Monday, 29 March 2010

After the storm

I started this quilt in 2001 - just after I'd left Oregon but was still returning to visit 2 or 3 times a year. The top went together quite quickly although I pieced a lot of it by hand, sitting in planes and airport departure lounges.

Then came the quilting. I started quilting by hand with concentric circles centred on the large square blocks. It looked ok but didn't set the world alight  - not so much storm at sea as raindrops on a stagnant pond - so I put it to one side and moved on to other projects.

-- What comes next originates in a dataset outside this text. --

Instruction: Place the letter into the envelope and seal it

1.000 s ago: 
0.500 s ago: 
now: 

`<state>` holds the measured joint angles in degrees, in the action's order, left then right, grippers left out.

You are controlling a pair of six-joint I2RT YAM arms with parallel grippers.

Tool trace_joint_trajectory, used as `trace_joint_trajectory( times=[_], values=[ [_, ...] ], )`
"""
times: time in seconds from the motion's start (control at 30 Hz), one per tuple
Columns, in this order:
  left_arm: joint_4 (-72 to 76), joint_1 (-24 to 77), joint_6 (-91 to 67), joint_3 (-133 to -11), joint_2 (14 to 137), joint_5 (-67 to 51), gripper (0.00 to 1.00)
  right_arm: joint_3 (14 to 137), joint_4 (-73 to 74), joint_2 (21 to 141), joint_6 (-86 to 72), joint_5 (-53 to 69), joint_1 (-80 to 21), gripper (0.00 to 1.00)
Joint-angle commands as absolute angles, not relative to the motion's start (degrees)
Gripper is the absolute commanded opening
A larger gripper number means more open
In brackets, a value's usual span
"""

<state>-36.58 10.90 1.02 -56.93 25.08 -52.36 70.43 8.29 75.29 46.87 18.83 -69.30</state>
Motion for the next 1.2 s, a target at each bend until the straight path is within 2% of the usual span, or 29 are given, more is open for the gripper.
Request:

And then, earlier this year, I made a decision to complete as many of my unfinished projects as I could to clear space for new projects and new pursuits. And so, I spent a few snowy evenings snuggled under this quilt removing the hand quilting. I was surprised by how neat and even the stitches were and in some small way I was sorry to see them go, but my mental image of windy, wavy swirls kept my mind on the task and my hand on the seam ripper. I've spend the last couple of days sewing big swirls and I am very happy with how it has brought this quilt to life. Just the binding to go, and my list of unfinished quilts will be one item shorter.

Monday, 22 March 2010

Shrugging my shoulders

I had planned to finish knitting this shrug this evening but look who got here first! I just had the collar to complete but I guess it will have to wait until Bonnie finds somewhere else to curl up and nap.

Wednesday, 3 March 2010

All's well that ends well

Last year, I was asked if I could quilt a vibrant log cabin quilt top for an acquaintance of my mum's. It took me quite a while to complete and I struggled with a few confidence issues along the way, but I am very happy with the way it has turned out. Here is the finished quilt - which I returned to its owner at the weekend.

Lessons learnt:
1) the fear of going wrong is far worse than making a mistake, ripping out the stitches and requilting
2) if no-one gives you deadlines, make them for yourself
3) if you push yourself, you can achieve far more than you ever thought possible.

Even with this philosophical outlook, I don't think I'll be be quilting for others in the near future. Crafting is my escape from the stress of work, so I think I'll keep the pressure off, hone my skills and work through my stack of unfinished projects.